The median PFS for glioblastoma subjects treated with radiotherapy plus oral temozolomide in the AVAglio study was 6.2 months [32]. The proposed sample size will allow us to detect an increase in the median PFS to 9.5 months. The median survival for glioblastoma subjects treated with radiotherapy plus oral temozolomide was 14.6 months [2]. The proposed sample size will allow us to detect an increase in median survival to 22.4 months.

Results and Discussion

DATA reporting

Adverse event lists, guidelines and instructions for reporting can be found in Section 10.

Data collection

An eCRF will be utilized for data entry from source documents by research personnel at participating sites. Once data are entered, they will be systematically checked using validations programs. Queries generated by the validation programs will be displayed on the screen and via a query report. Research personnel can address the queries at any time. In addition, the independent monitor (see below) will be able to post manual queries in the eCRF for the attention of the research personnel. Any data query resolutions requiring an update to the eCRF will be performed by research personnel and all changes will be automatically added to an electronic audit trail. On completion of the study, the Principal Investigator will be required to review and electronically sign all CRFs.

Study monitoring and data queries

The Sponsor will arrange for monitoring at intervals during the study to verify adherence to the protocol and the principles of GCP, and the completeness and accuracy of the data. A monitoring plan will be prepared to describe the details of the monitoring process.

Study auditing

The investigator will permit study-related monitoring, audits, and inspections by the IRB, the study Sponsor, and government regulatory bodies all study related documents.

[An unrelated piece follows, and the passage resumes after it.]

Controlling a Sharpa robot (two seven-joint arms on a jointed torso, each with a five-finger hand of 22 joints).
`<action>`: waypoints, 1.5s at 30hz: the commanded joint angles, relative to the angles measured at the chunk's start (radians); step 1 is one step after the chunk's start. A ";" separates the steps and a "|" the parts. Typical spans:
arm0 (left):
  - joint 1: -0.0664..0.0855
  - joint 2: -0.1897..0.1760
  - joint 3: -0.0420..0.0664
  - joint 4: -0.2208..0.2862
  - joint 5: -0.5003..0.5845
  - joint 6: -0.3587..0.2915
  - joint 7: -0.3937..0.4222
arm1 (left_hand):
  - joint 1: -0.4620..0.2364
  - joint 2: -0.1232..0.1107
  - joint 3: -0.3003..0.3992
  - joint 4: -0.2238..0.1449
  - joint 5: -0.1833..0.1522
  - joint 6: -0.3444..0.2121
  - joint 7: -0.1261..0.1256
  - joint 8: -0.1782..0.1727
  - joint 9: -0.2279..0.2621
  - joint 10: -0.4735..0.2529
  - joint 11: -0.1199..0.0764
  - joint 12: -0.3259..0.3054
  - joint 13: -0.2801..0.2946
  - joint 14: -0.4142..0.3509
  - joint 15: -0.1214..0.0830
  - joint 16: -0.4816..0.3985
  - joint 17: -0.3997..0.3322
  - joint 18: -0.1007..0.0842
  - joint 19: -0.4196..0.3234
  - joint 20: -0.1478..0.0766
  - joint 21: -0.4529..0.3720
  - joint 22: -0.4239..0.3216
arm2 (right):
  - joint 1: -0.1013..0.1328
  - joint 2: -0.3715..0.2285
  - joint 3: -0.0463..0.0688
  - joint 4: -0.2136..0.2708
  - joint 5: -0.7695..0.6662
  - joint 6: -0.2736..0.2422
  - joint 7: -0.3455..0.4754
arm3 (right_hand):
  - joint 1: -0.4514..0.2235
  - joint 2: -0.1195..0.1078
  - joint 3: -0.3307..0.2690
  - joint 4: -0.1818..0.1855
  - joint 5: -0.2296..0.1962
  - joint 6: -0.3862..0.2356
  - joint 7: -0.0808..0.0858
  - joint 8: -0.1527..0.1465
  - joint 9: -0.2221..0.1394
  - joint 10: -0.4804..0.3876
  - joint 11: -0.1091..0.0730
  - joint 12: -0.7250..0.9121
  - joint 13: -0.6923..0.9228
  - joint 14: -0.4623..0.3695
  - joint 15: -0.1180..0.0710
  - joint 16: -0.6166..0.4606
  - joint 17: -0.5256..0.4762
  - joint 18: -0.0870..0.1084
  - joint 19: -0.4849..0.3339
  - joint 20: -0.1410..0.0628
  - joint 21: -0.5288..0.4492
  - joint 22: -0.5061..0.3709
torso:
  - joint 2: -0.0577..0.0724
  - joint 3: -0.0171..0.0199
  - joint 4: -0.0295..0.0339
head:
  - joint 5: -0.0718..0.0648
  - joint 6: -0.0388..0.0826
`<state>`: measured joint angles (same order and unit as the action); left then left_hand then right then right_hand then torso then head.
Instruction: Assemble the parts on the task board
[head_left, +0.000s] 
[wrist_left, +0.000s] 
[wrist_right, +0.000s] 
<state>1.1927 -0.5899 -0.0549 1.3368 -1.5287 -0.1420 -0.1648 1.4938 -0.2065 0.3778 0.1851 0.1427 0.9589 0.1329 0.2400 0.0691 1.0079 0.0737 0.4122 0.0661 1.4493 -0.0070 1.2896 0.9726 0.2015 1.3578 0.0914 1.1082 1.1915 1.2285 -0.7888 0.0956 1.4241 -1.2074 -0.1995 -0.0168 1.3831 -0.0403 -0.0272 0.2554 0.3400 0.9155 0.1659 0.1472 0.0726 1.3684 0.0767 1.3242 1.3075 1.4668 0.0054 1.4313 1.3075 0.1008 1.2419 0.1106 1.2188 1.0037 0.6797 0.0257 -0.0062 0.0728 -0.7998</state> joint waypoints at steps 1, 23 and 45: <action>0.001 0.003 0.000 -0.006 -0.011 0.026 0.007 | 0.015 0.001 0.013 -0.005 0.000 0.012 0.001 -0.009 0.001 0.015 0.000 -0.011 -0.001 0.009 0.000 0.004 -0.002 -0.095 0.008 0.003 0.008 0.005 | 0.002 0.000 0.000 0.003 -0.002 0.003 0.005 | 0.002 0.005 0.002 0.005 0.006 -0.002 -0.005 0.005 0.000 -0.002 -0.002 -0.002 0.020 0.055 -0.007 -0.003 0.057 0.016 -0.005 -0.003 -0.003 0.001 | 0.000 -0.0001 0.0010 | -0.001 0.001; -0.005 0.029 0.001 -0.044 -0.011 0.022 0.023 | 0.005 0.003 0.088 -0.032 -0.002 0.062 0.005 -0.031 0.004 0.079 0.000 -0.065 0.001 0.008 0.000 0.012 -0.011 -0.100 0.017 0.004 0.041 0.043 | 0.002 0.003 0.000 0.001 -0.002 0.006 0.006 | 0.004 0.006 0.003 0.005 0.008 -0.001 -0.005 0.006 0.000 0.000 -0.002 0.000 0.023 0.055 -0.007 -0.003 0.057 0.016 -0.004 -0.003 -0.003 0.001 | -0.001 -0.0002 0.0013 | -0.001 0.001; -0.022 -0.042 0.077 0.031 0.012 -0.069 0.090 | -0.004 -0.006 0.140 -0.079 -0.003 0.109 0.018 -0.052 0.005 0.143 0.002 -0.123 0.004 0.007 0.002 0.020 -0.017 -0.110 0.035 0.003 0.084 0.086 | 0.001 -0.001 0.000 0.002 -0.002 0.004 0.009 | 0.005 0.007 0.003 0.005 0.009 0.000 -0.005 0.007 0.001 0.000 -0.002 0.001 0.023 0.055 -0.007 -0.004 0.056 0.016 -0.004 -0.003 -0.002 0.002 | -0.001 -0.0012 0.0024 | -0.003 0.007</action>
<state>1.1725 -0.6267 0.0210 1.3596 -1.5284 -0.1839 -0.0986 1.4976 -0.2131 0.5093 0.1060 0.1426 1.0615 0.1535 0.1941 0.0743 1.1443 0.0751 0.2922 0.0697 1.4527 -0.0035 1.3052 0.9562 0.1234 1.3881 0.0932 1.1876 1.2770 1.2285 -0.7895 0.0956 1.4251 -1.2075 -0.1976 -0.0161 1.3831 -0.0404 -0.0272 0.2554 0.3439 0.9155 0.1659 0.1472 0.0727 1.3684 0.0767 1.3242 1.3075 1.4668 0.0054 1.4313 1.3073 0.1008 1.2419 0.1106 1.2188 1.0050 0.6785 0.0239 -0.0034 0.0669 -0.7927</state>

The investigator will ensure the capability for inspections of applicable study-related facilities. Participation as an investigator in this study implies acceptance of potential inspection by government regulatory authorities and applicable compliance offices. The FDA may choose to inspect the study records as indicated in 21 CFR 312.58.

Record retention

It is the investigator’s responsibility to retain study essential documents for 2 years following the date a marketing application is approved for the drug for the indication for which it is being investigated (21 CFR 312.62). These documents should be retained for a longer period if required by an agreement with the funding entity or the supplier of the investigational agent. In such an instance, it is the responsibility of the funding entity or supplier of the investigational product to inform the investigator/institution as to when these documents no longer need to be retained.

Publication policy

Any manuscripts reporting the results of this clinical trial must be provided to NuvOx by the Principal Investigator for advisory review and comment prior to submission for publication. NuvOx will have 30 days from the date of receipt for review and will also have the right to request that publication be delayed for up to an additional 30 days in order to ensure that confidential and proprietary data, and intellectual property rights, are protected. Copies of meeting abstracts must be provided to NuvOx for courtesy review as soon as possible and at least three (3) days prior to submission. Press releases and other media presentations must also be forwarded to NuvOx prior to release.

Ethical and Reulatory Requirments

Informed consent

The investigator must obtain written informed consent from the subject after an adequate explanation of the rationale, methods, anticipated benefits and potential risks involved with the study, prior to the commencement of any study protocol-specific procedures. The informed consent process should be documented in the subject’s medical record and a copy of the signed consent form should be provided to the subject. The investigator is also responsible for notifying the subject’s primary-care physician of the participation in the clinical study if the subject agrees to such notification.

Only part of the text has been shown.